WITH THE THANKFULLY once again compliant Rian settled in his bed and sleeping soundly, Lisette wrapped her cloak more firmly about her and walked across the cleared area around the small country inn, heading for the cover of the trees. She didn’t look left or right, but only kept up her measured pace, her heart beating quickly as she rehearsed what she would say.

If the men were here, if the increasingly difficult to manage Rian Becket had not succeeded in losing them.

“Mam’selle? Mam’selle Beatty?”

She glanced behind her, to make sure no one could see her from the inn windows, and then stepped to her right, deeper into the stand of trees.

“I feared you may have lost us,” she said, looking at the three men in her papa’s employ.

“We do not become lost so easily. But it was to be Petit Rume, mam’selle,” Thibaud, the tallest of the three, said. Scolded.

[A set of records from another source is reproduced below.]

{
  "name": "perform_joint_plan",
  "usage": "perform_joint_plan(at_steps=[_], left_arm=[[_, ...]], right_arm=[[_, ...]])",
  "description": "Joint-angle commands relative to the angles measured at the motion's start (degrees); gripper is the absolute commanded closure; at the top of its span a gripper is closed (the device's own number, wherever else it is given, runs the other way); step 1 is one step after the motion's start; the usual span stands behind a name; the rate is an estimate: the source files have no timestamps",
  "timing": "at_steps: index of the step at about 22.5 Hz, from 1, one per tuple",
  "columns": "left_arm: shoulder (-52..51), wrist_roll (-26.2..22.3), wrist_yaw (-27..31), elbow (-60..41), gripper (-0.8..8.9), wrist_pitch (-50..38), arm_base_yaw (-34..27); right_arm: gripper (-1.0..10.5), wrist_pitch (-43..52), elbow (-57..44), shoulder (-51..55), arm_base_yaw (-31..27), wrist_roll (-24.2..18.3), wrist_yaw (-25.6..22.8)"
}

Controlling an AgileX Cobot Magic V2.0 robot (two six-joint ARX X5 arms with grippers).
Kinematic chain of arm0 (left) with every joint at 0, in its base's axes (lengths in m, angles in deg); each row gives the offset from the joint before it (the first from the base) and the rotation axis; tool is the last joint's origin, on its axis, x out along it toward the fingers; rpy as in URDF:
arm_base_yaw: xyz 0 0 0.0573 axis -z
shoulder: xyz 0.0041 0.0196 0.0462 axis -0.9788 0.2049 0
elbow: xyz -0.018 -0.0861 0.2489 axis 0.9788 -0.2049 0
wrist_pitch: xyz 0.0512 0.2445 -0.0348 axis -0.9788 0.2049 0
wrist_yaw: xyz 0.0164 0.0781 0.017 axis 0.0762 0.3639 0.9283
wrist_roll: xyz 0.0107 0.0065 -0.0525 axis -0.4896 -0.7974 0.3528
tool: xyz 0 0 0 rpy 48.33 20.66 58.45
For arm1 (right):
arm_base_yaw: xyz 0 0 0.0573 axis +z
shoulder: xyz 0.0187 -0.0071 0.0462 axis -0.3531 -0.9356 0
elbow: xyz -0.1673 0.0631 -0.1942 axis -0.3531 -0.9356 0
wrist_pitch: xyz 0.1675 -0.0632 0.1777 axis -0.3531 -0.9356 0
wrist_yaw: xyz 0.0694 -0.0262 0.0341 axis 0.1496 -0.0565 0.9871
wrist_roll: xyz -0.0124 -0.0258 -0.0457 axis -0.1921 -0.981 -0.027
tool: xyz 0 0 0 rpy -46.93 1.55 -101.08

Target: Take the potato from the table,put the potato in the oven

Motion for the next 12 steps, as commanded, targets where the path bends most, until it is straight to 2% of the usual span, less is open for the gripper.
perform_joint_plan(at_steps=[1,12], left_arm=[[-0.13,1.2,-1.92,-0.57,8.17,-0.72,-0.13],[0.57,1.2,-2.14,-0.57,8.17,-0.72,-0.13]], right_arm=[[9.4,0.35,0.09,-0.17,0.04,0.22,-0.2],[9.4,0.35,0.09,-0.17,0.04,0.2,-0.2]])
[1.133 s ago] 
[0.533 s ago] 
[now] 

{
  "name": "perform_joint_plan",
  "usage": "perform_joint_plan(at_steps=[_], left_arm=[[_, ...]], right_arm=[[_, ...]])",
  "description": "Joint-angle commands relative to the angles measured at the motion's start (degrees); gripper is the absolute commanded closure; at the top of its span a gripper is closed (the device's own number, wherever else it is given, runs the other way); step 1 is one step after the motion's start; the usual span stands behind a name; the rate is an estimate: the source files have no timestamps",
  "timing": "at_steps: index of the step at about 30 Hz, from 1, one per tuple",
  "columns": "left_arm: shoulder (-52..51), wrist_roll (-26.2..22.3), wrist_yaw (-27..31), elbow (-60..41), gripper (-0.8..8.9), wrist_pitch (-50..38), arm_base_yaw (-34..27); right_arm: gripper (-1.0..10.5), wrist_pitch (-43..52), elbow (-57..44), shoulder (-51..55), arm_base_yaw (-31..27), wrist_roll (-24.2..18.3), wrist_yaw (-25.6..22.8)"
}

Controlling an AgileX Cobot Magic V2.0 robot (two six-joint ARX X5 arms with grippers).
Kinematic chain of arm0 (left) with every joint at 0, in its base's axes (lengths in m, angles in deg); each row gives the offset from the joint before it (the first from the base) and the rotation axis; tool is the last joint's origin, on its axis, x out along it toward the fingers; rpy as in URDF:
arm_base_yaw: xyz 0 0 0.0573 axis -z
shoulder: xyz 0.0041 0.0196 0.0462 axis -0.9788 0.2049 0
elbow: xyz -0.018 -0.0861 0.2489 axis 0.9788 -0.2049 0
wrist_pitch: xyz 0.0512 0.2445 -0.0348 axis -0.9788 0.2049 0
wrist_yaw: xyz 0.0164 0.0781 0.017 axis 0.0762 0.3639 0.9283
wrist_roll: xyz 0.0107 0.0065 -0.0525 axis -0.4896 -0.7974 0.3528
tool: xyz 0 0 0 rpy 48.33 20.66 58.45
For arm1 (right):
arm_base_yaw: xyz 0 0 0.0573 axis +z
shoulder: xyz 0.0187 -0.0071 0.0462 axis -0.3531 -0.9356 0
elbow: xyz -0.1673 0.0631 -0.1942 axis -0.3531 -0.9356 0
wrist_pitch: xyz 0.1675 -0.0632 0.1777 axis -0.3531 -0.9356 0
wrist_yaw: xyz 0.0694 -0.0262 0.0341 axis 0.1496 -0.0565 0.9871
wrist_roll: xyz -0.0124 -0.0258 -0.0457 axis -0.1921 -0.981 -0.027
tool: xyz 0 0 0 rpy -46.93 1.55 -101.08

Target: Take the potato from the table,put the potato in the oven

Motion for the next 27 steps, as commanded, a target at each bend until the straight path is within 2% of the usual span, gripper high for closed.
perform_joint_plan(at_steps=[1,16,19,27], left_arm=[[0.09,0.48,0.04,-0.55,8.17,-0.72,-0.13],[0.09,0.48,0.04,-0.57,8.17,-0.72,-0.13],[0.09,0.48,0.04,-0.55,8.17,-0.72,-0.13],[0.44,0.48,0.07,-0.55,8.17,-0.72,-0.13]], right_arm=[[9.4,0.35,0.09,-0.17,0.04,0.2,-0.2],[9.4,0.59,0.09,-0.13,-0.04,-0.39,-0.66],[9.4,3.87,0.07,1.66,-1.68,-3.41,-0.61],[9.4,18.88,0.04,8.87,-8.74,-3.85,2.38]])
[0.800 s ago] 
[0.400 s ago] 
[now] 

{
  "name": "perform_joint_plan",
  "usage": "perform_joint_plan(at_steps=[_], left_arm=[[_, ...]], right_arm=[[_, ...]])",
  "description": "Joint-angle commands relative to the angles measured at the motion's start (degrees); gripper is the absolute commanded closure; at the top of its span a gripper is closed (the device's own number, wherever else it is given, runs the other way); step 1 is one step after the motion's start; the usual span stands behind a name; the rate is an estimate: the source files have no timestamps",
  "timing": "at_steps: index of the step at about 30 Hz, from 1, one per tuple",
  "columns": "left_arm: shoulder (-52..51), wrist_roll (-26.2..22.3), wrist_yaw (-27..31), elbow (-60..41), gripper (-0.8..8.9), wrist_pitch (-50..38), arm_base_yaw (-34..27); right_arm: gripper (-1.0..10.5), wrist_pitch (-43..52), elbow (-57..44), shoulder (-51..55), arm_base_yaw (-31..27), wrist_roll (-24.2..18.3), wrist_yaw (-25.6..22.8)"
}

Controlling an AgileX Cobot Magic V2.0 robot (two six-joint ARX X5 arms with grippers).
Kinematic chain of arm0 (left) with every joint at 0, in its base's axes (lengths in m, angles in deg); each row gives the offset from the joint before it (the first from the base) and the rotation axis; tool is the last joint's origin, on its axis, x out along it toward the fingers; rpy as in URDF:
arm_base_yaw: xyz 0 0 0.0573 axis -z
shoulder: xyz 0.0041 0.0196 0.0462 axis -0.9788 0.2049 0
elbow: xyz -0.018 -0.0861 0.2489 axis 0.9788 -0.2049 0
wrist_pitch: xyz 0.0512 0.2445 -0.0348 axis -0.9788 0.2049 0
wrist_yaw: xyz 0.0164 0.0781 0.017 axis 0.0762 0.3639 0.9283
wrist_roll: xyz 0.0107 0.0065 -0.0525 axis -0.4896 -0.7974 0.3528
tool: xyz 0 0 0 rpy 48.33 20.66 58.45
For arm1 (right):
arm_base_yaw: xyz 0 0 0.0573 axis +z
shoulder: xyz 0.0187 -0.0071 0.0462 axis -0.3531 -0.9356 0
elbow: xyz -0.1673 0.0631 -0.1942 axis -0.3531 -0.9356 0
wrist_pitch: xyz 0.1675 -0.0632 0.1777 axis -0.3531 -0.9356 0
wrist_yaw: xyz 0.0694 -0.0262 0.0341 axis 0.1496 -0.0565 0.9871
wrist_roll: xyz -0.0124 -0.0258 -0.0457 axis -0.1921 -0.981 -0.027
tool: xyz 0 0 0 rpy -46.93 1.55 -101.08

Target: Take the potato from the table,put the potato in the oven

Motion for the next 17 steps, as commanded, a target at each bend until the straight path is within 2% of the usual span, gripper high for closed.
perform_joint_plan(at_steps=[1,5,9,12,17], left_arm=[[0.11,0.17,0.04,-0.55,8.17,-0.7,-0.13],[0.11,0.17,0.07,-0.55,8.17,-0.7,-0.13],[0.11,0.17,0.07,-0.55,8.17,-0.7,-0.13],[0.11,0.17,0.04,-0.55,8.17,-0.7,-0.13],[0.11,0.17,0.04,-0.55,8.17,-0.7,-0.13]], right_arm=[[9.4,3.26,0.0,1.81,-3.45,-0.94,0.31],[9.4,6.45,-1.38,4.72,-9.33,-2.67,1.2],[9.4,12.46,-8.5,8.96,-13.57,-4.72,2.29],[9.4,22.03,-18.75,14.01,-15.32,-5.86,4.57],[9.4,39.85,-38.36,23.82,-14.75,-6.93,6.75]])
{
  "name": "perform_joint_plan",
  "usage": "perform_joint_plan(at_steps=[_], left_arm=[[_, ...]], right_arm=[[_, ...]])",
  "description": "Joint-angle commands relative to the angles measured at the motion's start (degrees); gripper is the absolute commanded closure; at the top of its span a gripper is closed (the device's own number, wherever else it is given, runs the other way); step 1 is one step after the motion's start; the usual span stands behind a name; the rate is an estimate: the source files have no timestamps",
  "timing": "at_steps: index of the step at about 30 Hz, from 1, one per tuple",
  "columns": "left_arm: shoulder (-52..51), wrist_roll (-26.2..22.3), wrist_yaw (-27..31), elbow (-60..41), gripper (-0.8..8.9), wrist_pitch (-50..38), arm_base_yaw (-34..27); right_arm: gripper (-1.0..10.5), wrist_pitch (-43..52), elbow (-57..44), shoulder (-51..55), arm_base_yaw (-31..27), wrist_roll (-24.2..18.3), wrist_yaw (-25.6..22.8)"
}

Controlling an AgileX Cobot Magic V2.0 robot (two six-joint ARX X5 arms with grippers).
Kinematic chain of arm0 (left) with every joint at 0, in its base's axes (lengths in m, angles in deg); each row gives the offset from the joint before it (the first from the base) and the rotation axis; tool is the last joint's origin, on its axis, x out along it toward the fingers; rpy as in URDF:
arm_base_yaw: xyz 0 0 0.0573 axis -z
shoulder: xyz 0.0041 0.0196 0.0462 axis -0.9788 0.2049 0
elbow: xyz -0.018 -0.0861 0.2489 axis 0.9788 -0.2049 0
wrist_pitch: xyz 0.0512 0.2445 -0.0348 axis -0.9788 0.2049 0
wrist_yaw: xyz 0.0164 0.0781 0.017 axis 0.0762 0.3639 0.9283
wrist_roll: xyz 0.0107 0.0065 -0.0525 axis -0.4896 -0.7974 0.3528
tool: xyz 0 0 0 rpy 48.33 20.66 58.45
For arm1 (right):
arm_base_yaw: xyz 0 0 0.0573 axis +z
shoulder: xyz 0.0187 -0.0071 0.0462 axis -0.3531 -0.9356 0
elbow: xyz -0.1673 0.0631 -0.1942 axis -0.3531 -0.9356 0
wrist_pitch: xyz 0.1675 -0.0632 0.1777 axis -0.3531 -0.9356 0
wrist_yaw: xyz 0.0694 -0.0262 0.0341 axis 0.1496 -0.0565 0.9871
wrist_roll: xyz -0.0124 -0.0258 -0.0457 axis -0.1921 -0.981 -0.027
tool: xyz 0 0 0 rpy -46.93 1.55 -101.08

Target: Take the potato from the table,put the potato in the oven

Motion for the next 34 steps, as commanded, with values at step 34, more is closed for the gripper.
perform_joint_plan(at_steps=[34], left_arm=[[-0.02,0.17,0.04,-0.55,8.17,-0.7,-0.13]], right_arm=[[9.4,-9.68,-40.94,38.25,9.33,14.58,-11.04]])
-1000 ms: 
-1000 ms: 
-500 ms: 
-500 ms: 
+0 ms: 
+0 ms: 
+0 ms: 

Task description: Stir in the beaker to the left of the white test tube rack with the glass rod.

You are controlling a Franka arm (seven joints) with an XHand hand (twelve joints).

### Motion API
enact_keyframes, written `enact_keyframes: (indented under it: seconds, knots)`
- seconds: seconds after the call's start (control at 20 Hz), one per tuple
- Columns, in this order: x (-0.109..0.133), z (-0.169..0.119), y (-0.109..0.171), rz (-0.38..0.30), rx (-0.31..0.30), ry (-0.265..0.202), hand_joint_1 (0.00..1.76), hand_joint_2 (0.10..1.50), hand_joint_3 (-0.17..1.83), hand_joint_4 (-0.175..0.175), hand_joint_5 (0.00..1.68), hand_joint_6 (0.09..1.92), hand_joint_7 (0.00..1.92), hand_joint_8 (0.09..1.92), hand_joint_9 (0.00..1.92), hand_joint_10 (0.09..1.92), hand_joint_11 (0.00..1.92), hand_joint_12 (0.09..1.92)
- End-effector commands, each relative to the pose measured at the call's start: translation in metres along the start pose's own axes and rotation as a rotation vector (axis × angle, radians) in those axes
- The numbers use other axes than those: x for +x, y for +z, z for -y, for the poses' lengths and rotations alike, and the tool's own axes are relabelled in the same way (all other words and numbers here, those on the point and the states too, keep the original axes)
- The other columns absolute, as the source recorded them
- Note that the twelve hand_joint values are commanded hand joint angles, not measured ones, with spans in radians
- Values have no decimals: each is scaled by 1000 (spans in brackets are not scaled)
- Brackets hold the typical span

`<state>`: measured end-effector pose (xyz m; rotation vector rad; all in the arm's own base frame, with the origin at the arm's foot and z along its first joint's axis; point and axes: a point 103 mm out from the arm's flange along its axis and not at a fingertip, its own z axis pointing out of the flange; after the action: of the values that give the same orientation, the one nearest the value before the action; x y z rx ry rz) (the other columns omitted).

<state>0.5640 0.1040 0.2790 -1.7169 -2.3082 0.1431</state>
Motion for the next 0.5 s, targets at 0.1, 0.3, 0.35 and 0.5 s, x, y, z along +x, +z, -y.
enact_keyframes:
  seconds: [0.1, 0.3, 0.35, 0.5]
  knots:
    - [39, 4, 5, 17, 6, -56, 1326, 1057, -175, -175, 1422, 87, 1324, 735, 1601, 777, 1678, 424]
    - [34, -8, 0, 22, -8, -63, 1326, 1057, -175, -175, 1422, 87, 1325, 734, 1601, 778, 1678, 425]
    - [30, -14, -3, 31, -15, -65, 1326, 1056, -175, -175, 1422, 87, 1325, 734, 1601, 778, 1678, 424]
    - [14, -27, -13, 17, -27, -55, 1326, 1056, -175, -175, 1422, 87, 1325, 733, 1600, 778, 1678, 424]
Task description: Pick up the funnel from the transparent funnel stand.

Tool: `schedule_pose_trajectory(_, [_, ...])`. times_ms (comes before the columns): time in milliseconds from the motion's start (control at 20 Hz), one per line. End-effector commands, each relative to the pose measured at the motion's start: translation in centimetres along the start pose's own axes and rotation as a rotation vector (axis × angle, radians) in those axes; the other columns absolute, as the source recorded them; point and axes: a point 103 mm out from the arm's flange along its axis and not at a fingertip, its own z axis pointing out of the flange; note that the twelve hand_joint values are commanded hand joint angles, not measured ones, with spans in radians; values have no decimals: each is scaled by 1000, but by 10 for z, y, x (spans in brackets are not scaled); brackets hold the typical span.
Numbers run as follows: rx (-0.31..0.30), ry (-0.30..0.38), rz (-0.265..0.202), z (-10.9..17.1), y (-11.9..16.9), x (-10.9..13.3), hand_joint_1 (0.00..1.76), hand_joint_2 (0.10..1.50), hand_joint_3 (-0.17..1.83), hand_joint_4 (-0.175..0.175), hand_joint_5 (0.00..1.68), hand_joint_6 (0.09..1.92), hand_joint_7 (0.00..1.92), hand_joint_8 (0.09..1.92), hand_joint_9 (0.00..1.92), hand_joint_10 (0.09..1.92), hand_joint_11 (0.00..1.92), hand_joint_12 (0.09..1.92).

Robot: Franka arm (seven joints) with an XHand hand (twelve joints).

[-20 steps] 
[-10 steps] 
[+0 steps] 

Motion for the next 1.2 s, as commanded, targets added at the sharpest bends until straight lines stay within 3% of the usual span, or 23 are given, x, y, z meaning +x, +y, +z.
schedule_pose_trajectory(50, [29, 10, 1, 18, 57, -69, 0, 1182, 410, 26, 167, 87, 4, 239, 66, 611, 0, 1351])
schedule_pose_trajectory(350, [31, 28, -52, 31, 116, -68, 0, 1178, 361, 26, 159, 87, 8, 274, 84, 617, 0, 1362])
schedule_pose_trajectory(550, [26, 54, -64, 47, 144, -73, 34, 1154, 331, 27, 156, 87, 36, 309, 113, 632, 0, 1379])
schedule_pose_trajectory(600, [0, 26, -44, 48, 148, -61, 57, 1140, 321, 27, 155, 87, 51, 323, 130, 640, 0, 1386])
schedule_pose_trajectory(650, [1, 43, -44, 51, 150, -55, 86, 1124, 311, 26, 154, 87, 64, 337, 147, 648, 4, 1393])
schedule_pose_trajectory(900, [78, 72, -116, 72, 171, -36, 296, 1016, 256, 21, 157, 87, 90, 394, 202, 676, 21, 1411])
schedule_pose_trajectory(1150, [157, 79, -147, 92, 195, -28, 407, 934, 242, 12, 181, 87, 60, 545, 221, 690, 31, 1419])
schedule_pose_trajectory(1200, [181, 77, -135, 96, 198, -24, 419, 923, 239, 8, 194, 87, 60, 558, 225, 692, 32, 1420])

Lisette looked at him levelly as she lied. She was, alas, becoming a very accomplished liar. If she wasn’t already well on the path to Hell for sleeping with Rian Becket without benefit of vows, she would say an extra rosary for this new sin. “The Englisher changed the route,” she told Thibaud. “He takes us to Calais, where he says he has friends.”

“Christ’s teeth! Friends? Our man is in Calais? It was thought the coast of England, for certain. This makes things easier for us. I have no taste for the Channel in an October storm.”

“You stupid man. How easy to cross from Calais to the English coast! Dover, this place called Folkestone—so many more. Praise God the nuns forced geography on me, yes? If I am to be followed by fools.”

“Fools, is it?” The man took a step forward, his hands drawn up into fists. “I have followed the man since before he spilled his seed into your mother. But women are good for that one thing only. If you were not your father’s daughter…”

“But I am, and he would tie your guts in a bow around your filthy neck if any harm were to come to me,” Lisette reminded him, her chin high even as her insides quaked in fear. “You’d be wise to remember that. Wiser still to get yourselves to Calais ahead of us, rather than to continue to follow, and perhaps be seen.”

“You keep him drugged with Loringa’s potions. He looks nowhere other than beneath the skirts you lift for him so he can poke you like some cheap whore.”

Before she could consider the consequences, Lisette slapped the man, hard, across the face. “You are a dead man speaking to me, Thibaud.”

Thibaud grabbed her wrist and squeezed, hard, as he brought his face, and his foul breath, to an inch away from her nose. “I would be so much better, you know. With two hands to stroke you, to tease you until you cry out in your great pleasure. Listen! I can already hear you. Thibaud, Thibaud, my magnificent prince!”